Required work:
Find the string "camera" in the entries and copy each line that has it.
### Exercise data
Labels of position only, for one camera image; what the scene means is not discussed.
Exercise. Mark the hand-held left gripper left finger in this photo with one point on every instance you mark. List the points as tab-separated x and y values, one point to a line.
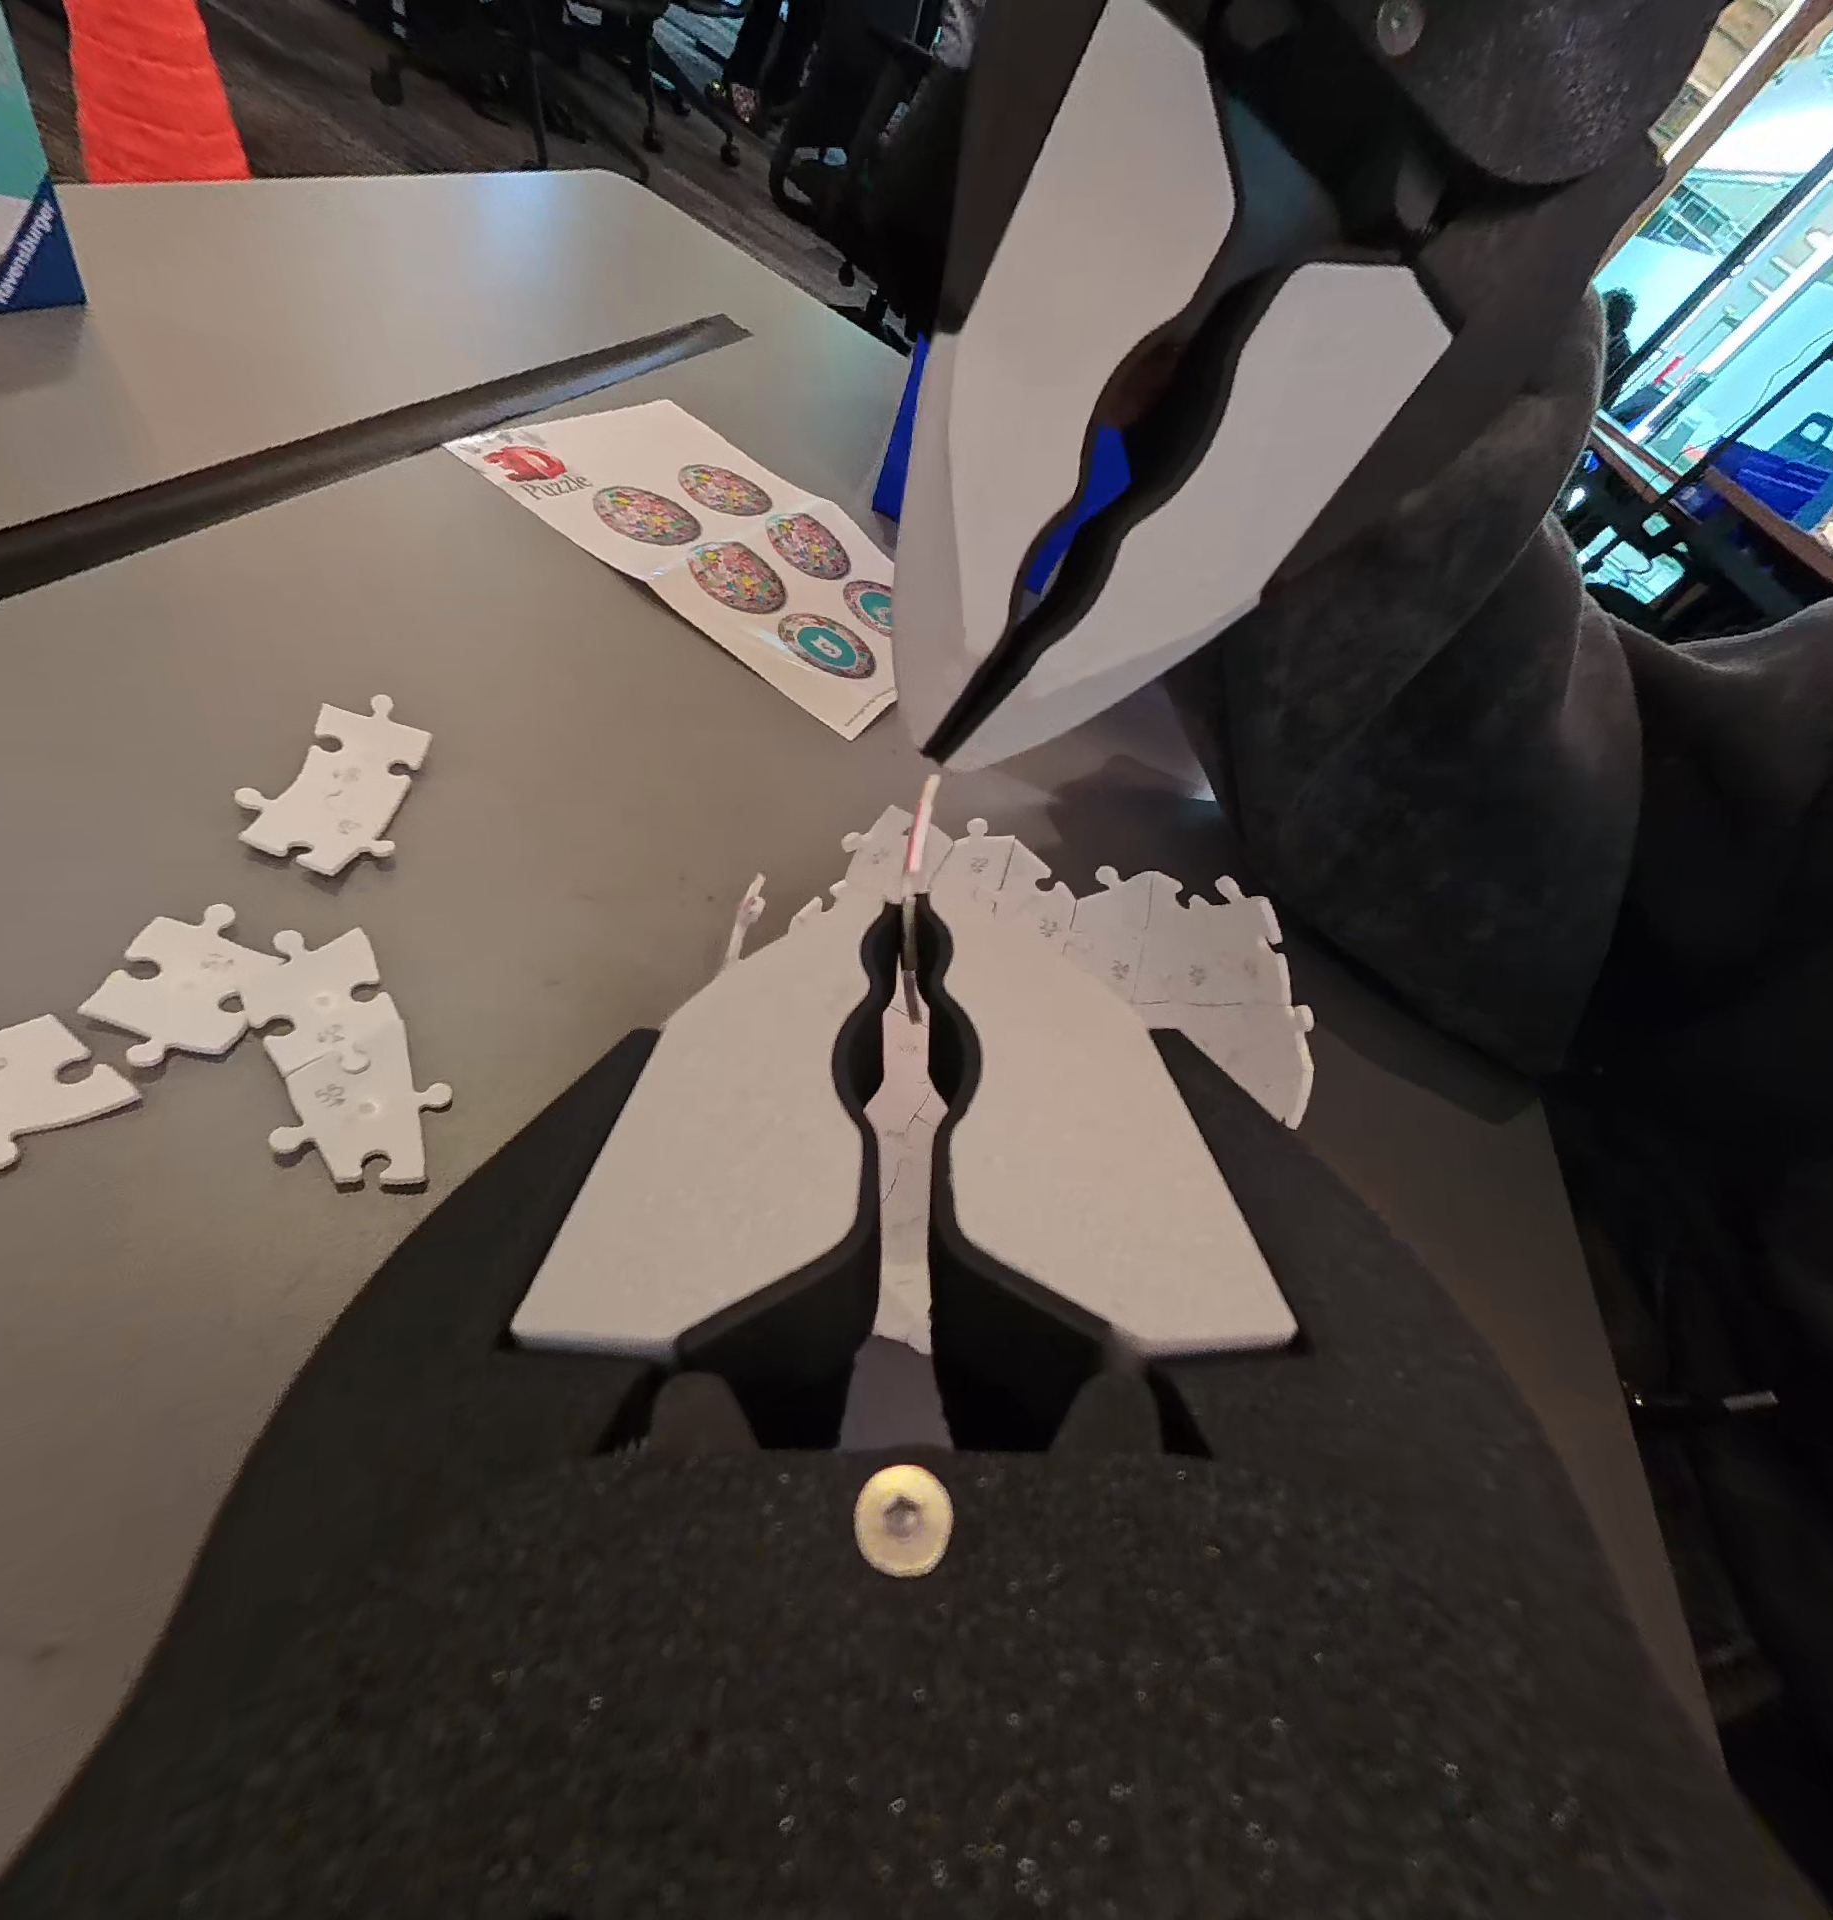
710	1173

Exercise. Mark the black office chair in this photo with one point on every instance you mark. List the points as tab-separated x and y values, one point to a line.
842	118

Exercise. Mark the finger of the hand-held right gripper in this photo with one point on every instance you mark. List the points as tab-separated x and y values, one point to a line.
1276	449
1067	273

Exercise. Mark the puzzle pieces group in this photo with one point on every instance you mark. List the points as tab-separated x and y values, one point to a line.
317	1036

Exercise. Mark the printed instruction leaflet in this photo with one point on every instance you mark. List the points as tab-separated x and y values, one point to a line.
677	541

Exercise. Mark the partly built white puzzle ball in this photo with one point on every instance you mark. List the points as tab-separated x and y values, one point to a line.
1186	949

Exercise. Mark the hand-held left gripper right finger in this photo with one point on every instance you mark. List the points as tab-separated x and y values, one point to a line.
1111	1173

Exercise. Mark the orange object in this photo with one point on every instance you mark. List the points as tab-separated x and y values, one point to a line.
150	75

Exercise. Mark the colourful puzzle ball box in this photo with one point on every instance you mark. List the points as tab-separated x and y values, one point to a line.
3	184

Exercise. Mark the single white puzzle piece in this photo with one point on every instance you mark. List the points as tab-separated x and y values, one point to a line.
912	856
######
### Exercise data
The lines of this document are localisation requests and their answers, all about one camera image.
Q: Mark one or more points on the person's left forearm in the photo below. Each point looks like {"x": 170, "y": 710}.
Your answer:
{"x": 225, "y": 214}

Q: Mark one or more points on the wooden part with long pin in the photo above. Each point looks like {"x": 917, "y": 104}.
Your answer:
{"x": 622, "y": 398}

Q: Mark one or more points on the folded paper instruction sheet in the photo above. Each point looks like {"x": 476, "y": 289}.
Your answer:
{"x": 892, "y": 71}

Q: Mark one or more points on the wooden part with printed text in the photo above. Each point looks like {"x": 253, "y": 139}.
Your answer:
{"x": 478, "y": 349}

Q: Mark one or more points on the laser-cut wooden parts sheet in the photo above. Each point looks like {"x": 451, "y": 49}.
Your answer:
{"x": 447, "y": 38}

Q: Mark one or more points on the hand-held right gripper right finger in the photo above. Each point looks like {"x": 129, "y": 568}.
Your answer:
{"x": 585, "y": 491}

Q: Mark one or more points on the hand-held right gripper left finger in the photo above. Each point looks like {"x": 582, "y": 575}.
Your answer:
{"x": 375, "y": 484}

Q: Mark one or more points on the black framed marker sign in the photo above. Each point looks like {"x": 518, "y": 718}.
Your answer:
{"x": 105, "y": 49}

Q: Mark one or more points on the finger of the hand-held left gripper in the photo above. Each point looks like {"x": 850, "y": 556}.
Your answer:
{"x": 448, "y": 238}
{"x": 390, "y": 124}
######
Task response:
Labels of position only, for one camera image; what the scene means is not discussed.
The lines of this document are localisation requests and their answers, all about one camera image.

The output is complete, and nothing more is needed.